A nostro parere, occorre interpretare l'equivoca locuzione legislativa dandole un senso conforme alla Costituzione e, poiché si richiede che i risultati dell'intercettazione risultino rilevanti e indispensabili “per l'accertamento di delitti per i quali è obbligatorio l'arresto in flagranza e dei reati di cui all'articolo 266, comma 1, c.p.p.”, l'impiego della congiunzione “e” significa che il legislatore ha voluto indicare due requisiti tra loro cumulativi, per cui l'utilizzazione “nel diverso procedimento” (rectius, per il diverso reato) deve ritenersi ammessa solo se indispensabile (è implicita la rilevanza) per un delitto per il quale l'art. 266, comma 1, c.p.p. ammette l'intercettazione e per il quale sia, inoltre, imposto l'arresto obbligatorio in flagranza (art. 270, comma 1, c.p.p.). Infatti, le due categorie di reati (quelli suscettibili di intercettazione e quelli ad arresto obbligatorio) non sono né omogenee, né sovrapponibili, esistendo reati, per i quali è ammessa l'intercettazione ma non l'arresto obbligatorio in flagranza (ad es. molestia o disturbo alle persone col mezzo del telefono - art. 660 c.p., corruzione propria - art. 319 c.p.). Ma, soprattutto, al contrario, vi sono reati per i quali è obbligatorio l'arresto in flagranza ma non è consentita l'intercettazione (ad es. furto - art. 624 c.p., o violazione dei provvedimenti di allontanamento dalla casa familiare e del divieto di avvicinamento ai luoghi frequentati dalla persona offesa - art 387-bis c.p.).

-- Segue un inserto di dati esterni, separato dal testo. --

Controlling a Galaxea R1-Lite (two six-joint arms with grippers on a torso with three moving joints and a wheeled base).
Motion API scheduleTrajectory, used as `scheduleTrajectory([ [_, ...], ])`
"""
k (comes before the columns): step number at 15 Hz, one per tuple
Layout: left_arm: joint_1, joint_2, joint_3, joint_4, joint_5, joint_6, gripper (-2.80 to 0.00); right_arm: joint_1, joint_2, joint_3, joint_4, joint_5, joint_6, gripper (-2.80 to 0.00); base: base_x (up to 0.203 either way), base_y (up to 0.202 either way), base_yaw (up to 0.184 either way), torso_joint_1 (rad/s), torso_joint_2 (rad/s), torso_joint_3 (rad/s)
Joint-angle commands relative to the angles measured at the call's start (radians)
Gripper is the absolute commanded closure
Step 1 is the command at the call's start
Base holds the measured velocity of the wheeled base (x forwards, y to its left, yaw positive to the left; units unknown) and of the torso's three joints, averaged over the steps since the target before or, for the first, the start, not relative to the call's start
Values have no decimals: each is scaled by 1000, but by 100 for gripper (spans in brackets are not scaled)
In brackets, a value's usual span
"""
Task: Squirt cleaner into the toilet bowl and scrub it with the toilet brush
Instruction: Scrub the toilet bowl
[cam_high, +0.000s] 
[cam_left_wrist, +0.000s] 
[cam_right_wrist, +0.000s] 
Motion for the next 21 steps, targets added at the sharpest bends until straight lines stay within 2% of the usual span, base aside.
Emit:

È perciò evidente che, con il contemporaneo richiamo agli artt. 266 e 380 c.p.p. il legislatore ha voluto evitare il paradosso che si verificava in passato quando in alcune ipotesi i risultati delle intercettazioni potevano essere utilizzati come prova del fatto diverso, ancorché quest'ultimo, pur rientrando tra i casi di arresto obbligatorio, non consentiva però ex se l'intercettazione (v. ad esempio Cass. pen., sez. V, 21 maggio 2013, n. 17939, Colombo e altri, in Guida dir., 2014, n. 28, p. 82, secondo cui i risultati delle intercettazioni disposte per un reato rientrante tra quelli indicati nell'art. 266 erano considerati utilizzabili anche relativamente ai restanti reati per i quali si procede nel medesimo procedimento, pur se per essi le intercettazioni non erano consentite, e ciò indipendentemente dal successivo esercizio dell'azione penale anche in relazione al primo reato). Al contrario, anche l'interpretazione che ammettesse l'utilizzabilità per qualsiasi diverso reato suscettibile di intercettazione, ma non soggetto ad arresto obbligatorio in flagranza, sarebbe ugualmente incostituzionale in rapporto alla prescrizione, dettata dall'art. 15 Cost., dell'“atto motivato dell'autorità giudiziaria” in riferimento alla necessaria previsione per legge dei “casi” di intercettazione, per cui rappresenterebbe un'inammissibile “autorizzazione in bianco” ad intercettare, già ripetutamente censurata dalla Corte costituzionale.

In conclusione

In definitiva, la sentenza annotata, pregevole per i chiarimenti in ordine sia all'individuazione del reato “diverso”, sia del criterio per individuare la data di operatività della nuova disciplina, manca però di una motivazione sulla necessaria connessione tra i reati e non può essere condivisa laddove afferma l'utilizzabilità per il diverso reato, sia quando è obbligatorio l'arresto in flagranza, sia quando è ammessa l'intercettazione.